The Strange Land Read online




  Hammond Innes

  The Strange Land

  (1954)

  Three people waited in the dingy waterfront bar for the man arriving from England. Latham was a smuggler turned missionary; the girl was from the stranger’s past and Kostos was a man with a plump finger in every business that could turn a quick profit. But the stranger’s arrival was only the first step on a road that led from the Tangier dockside to the vast emptiness of the strange land - the desert country of the Berbers. And in the old silver workings at Kasbah Foum, long-dead enmity sprang to life with savage force…
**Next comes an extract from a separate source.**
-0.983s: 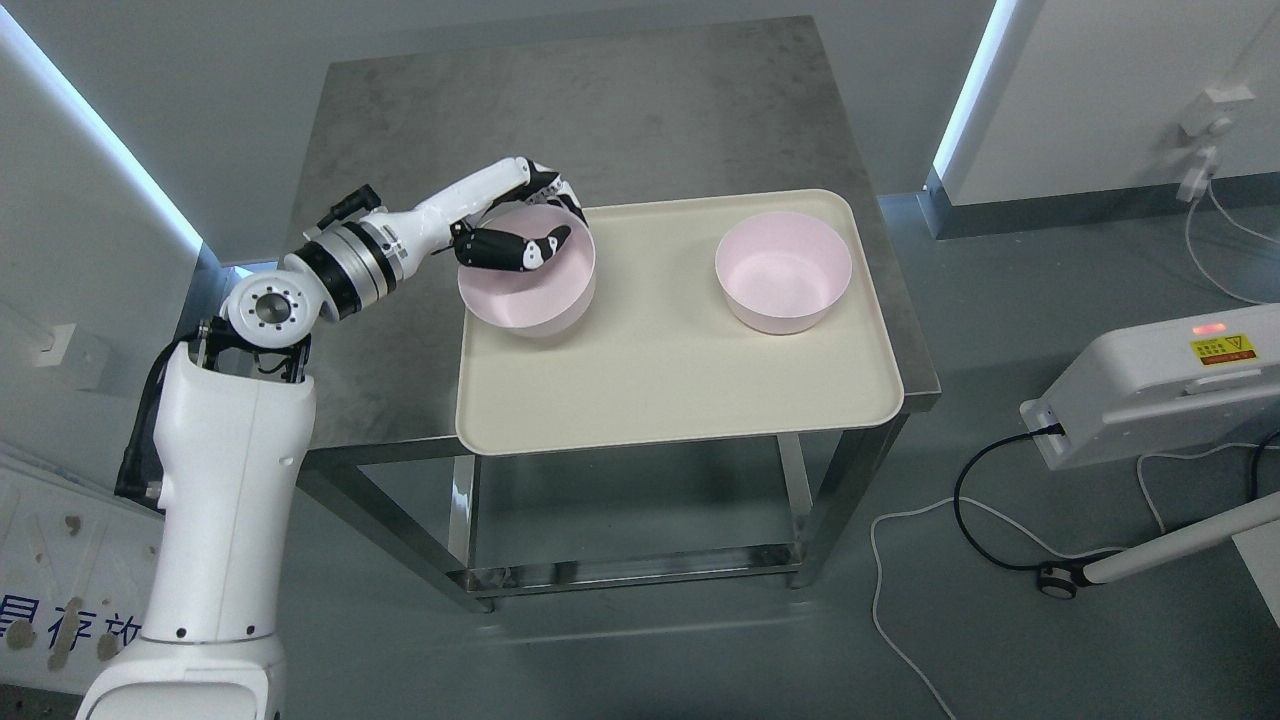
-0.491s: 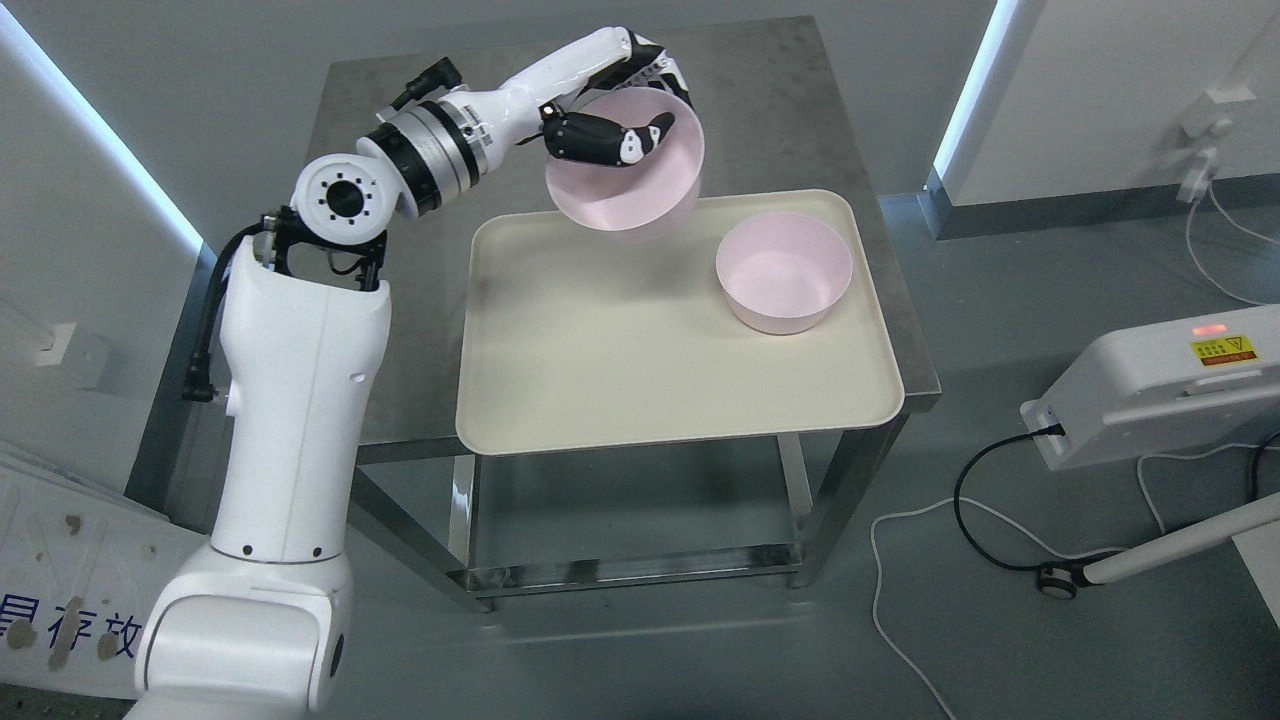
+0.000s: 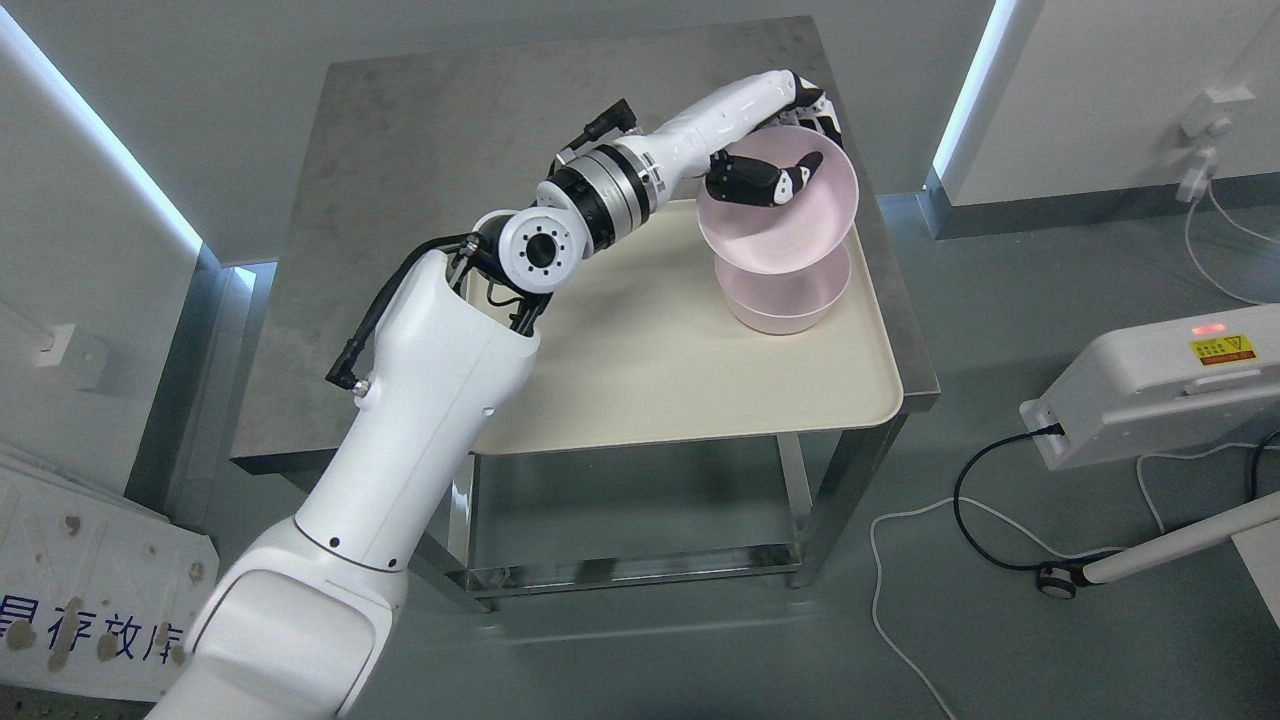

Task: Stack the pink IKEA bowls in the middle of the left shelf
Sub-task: 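Lift the bowl and lower it into the other pink bowl, then open the left hand and release the stacked bowl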

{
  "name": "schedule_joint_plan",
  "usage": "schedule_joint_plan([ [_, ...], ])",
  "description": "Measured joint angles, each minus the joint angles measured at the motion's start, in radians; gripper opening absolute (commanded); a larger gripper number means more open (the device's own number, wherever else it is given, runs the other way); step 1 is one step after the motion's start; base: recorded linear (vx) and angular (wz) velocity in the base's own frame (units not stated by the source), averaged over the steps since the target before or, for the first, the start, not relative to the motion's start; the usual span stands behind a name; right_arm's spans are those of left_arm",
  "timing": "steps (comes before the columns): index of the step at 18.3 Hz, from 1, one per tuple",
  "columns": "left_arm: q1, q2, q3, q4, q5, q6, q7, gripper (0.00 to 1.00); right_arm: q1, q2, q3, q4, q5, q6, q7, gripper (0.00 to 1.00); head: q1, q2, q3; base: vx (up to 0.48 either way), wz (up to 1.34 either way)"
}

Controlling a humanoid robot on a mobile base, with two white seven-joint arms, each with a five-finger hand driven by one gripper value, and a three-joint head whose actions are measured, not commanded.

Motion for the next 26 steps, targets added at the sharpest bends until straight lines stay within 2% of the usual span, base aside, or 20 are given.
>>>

  AUTHOR’S NOTE TO THE NEW EDITION OF 1964

  The Strange Land was first published in 1954. The setting is Tangier and Morocco and was the result of journeys my wife and I had made in North Africa two years previously. Morocco is now an independent kingdom, but at that time it was still a French Protectorate. The Protectorate dated from 1912, but in point of fact the final pacification of the remote south was not completed until the middle 30s. It was in this southern area - between the mountains of the High Atlas and the deserts of the Sahara - that we spent most of our time. In 1952 it was still known as the Zone of Insecurity and still a military area administered by Les Officiers des Affaires Indigenes through the Sheriffian Government of the Sultan. These officers supervised the building of roads, schools, hospitals, the collection of the Sultan’s taxes, the tribunals of justice and arbitrated in the constant land disputes that had previously been settled by inter-tribal war. They were an elite corps, speaking both Berber and Arab and relying solely on the force of their personalities. They were the equivalent of our DCs except that they acted always in loco parentis to the Sheriffian Government and had no direct powers of enforcement.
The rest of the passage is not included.